Recent Hiccups May 2016

We faced some blackouts recently, and it was because we got very popular in china.

The images that was generating lot of traffic were violating our TOS, but as they were generating lot of traffic and I thought it was a good time to stress test our image delivery systems.

At first we were handling the load fine. after some time our redis server start acting wired. the issue was with dumping the db to disk, but as the images were generating lot of data the redis server crashed. we started to migrate the all gif images to be served by our CDN while still collecting views data. but at some point our real time stats handling script started to fail due to redis connection issues. after that the data started to collect and the redis server crashed every time it was started.

While all that was happening we noticed that our php front end started throwing errors. this was due the connectivity issues to our redis server.

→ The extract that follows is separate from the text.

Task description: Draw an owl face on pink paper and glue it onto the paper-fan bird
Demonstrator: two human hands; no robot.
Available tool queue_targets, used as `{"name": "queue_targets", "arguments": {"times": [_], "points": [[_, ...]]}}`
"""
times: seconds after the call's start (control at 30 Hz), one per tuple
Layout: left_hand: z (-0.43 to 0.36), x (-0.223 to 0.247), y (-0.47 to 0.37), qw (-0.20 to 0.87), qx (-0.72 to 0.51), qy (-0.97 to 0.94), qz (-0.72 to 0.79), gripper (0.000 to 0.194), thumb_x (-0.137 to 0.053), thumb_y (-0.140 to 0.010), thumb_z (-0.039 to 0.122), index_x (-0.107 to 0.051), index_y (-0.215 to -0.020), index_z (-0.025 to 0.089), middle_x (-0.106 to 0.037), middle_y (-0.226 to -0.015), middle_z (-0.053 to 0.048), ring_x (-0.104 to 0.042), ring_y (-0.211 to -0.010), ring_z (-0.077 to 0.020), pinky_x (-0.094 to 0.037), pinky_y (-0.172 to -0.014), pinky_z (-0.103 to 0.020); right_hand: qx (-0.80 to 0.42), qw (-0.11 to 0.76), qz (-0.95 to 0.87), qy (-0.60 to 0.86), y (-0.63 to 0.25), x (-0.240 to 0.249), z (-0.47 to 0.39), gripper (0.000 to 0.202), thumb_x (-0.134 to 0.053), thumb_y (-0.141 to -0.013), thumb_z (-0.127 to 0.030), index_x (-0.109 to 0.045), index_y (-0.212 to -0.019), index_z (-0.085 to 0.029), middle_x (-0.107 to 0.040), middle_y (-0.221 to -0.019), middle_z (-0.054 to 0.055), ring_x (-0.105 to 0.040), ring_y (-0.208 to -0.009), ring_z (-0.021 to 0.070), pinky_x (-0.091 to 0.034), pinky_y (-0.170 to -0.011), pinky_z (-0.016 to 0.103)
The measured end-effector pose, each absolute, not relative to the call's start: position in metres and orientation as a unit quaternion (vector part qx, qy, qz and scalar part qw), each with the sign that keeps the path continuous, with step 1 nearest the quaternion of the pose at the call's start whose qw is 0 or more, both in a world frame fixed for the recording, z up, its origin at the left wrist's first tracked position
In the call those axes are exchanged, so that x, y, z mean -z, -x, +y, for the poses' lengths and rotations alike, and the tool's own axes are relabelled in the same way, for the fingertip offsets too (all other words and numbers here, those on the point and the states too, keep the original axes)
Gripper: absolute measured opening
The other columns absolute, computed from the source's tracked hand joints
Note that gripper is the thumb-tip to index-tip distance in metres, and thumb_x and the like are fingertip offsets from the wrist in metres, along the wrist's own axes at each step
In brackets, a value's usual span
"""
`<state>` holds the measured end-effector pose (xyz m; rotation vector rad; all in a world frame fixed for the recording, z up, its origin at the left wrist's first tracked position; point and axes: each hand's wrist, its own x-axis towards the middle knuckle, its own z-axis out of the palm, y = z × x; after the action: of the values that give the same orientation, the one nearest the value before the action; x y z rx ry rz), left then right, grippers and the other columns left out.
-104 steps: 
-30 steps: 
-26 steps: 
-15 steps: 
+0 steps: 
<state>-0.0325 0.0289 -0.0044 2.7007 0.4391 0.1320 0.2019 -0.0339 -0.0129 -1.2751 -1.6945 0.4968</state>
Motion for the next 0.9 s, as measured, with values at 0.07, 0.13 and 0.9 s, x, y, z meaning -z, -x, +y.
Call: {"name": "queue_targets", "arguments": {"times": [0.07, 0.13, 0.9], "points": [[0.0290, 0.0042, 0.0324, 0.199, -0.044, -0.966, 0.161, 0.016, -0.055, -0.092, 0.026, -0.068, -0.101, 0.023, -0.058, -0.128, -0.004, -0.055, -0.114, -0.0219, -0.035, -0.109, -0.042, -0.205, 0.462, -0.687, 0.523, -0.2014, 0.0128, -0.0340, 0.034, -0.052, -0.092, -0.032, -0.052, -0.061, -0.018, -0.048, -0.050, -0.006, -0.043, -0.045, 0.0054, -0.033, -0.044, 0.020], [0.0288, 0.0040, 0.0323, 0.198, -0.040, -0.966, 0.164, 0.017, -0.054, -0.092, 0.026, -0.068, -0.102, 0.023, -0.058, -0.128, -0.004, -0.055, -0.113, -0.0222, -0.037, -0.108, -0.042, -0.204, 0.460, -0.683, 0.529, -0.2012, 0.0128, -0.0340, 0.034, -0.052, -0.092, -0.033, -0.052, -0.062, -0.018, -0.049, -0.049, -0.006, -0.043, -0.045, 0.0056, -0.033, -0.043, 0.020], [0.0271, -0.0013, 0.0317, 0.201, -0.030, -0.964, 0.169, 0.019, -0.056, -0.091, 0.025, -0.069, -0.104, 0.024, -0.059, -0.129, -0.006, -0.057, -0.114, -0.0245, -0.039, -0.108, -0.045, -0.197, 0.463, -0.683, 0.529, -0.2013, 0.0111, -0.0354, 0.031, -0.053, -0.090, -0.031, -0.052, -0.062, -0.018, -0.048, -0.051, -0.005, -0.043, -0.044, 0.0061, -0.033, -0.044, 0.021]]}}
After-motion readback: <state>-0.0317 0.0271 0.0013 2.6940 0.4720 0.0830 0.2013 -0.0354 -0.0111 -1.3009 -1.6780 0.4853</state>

The image serving end do not use redis server and was not afflicted. its using no dependencies at all to minimize downtime in our image serving end.

We then decided to run redis on ram and to automatically remove unnecessary data form redis server if it got big. and we thought the stress test was enough and deleted all the images that was violating out TOS.

Even after deleting those images, they were generateing a lot of traffic on 404 errors and we decided toredirect all 404 traffic automatically on high server load.

All the scripts were stress tested and were optimized during and after the test and we are working to improve our frond end, so it does not get affected by redis server or mysql server connectivity issues.

Thanks for reading.